Scan the entries below and return each line that contains "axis".

SOURCE DATA:
:::::

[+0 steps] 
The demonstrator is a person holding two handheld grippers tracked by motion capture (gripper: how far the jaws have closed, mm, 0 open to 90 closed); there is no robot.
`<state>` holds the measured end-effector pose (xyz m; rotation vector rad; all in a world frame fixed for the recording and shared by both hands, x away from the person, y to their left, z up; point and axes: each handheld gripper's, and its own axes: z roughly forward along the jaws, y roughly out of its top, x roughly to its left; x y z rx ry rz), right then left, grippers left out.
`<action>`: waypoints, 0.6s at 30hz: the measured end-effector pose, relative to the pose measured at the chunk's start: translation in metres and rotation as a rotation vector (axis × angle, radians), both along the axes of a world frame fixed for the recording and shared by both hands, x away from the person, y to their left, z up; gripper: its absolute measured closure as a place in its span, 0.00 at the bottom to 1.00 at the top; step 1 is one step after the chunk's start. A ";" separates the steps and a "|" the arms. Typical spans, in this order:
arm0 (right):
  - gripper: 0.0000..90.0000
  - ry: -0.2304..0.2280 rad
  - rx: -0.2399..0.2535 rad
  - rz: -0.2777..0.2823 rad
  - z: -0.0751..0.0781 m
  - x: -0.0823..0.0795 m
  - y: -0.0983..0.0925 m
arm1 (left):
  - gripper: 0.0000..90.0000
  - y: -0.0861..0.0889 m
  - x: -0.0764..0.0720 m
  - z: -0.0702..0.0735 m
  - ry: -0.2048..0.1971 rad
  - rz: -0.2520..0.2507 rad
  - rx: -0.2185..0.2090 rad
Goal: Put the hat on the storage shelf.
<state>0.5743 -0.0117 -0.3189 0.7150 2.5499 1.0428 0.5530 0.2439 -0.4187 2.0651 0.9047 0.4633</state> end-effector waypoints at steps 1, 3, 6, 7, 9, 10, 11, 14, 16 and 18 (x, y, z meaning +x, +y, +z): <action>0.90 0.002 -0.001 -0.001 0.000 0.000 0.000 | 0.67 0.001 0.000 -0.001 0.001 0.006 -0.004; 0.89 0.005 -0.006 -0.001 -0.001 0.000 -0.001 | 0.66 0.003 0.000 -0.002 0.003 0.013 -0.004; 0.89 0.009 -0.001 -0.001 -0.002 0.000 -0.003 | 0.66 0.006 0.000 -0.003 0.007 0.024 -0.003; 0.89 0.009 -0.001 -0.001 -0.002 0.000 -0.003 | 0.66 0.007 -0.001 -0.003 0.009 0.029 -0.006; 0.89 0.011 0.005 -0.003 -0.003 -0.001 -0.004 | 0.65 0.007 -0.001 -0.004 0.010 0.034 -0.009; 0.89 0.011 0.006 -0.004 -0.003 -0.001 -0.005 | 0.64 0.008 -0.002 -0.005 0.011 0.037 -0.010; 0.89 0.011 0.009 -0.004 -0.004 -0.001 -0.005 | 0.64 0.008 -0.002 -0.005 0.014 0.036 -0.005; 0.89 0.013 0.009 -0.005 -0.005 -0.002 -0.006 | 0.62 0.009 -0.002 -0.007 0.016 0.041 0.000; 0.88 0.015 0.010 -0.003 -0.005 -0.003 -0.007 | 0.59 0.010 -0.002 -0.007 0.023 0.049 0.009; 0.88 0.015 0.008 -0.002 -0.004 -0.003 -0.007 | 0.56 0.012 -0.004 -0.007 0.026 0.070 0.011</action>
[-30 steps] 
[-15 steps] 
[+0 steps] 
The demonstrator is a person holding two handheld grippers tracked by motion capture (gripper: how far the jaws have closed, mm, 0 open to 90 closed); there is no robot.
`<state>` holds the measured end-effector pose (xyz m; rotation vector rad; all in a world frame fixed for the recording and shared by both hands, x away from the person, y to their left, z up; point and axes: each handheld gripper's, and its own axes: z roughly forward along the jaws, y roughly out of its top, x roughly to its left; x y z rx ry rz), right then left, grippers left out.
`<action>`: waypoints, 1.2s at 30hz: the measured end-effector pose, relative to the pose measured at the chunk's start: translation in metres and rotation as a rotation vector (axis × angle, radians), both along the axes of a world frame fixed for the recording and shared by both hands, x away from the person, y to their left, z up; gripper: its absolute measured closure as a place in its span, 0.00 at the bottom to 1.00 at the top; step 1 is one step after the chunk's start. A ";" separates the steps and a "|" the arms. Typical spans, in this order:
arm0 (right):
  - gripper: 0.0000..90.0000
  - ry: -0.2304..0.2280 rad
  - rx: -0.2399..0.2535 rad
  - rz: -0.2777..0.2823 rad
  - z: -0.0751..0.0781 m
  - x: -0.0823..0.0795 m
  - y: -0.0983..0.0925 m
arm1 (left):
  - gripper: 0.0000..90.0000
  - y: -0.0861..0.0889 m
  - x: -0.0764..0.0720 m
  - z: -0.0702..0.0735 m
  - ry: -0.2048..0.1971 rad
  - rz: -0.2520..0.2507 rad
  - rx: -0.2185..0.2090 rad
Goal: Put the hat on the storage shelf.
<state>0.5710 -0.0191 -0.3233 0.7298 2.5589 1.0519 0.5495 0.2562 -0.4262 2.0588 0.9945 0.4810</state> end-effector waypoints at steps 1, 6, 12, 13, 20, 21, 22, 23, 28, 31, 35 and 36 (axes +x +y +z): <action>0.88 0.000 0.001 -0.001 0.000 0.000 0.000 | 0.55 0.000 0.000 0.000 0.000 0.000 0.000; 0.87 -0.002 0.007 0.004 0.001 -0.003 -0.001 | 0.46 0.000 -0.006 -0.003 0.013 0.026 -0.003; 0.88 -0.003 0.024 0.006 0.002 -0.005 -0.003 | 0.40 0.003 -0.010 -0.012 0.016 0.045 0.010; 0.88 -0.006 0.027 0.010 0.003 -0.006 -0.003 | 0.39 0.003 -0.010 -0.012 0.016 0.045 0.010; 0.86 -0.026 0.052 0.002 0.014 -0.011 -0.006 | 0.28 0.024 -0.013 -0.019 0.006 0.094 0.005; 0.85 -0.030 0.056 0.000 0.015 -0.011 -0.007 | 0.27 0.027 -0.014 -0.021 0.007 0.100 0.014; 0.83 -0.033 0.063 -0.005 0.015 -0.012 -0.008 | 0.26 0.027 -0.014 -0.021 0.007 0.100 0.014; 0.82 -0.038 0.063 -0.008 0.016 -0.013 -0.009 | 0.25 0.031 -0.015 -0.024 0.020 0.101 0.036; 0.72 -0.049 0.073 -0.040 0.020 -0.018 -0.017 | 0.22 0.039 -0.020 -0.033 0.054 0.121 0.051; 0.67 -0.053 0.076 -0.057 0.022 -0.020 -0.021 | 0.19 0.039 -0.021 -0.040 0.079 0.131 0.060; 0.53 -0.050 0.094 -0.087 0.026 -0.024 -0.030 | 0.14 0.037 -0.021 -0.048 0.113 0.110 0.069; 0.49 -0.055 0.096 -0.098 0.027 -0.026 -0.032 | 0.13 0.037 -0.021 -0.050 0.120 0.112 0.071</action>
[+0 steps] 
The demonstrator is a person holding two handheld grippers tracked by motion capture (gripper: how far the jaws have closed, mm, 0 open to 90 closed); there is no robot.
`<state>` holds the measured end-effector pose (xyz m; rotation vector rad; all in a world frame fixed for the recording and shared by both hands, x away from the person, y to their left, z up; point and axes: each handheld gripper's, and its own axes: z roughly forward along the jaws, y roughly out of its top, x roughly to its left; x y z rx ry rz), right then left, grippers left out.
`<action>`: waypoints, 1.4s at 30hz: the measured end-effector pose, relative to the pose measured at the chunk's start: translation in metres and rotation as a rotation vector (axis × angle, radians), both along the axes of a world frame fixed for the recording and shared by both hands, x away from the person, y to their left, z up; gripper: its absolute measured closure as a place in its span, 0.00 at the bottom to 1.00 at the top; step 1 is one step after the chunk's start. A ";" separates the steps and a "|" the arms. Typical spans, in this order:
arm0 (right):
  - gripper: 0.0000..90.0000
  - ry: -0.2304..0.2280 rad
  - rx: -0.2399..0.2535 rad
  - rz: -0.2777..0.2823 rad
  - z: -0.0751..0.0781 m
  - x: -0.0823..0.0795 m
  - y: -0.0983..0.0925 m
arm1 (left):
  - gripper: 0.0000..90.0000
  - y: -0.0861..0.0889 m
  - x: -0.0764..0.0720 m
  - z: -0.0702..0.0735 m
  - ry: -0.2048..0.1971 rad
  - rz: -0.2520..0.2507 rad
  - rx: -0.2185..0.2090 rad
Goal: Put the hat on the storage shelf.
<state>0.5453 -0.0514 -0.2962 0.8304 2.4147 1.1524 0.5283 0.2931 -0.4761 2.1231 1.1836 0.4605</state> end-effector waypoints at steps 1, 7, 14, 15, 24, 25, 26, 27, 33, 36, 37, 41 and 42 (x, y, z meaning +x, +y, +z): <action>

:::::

TASK ANSWER:
`<action>`: waypoints, 0.6s at 30hz: the measured end-effector pose, relative to the pose measured at the chunk's start: translation in metres and rotation as a rotation vector (axis × angle, radians), both along the axes of a world frame fixed for the recording and shared by both hands, x away from the person, y to their left, z up; gripper: its absolute measured closure as a place in its span, 0.00 at the bottom to 1.00 at the top; step 1 is one step after the chunk's start. A ";" separates the steps and a "|" the arms. Typical spans, in this order:
`<action>`: waypoints, 1.2s at 30hz: the measured end-effector pose, relative to the pose measured at the chunk's start: translation in metres and rotation as a rotation vector (axis × angle, radians), both along the axes of a world frame fixed for the recording and shared by both hands, x away from the person, y to their left, z up; gripper: its absolute measured closure as a place in its span, 0.00 at the bottom to 1.00 at the top; step 1 is one step after the chunk's start. A ";" separates the steps and a "|" the arms. Typical spans, in this order:
`<action>`: waypoints, 1.4s at 30hz: the measured end-effector pose, relative to the pose measured at the chunk's start: translation in metres and rotation as a rotation vector (axis × angle, radians), both along the axes of a world frame fixed for the recording and shared by both hands, x away from the person, y to their left, z up; gripper: its absolute measured closure as a place in its span, 0.00 at the bottom to 1.00 at the top; step 1 is one step after the chunk's start. A ";" separates the steps and a "|" the arms. Typical spans, in this order:

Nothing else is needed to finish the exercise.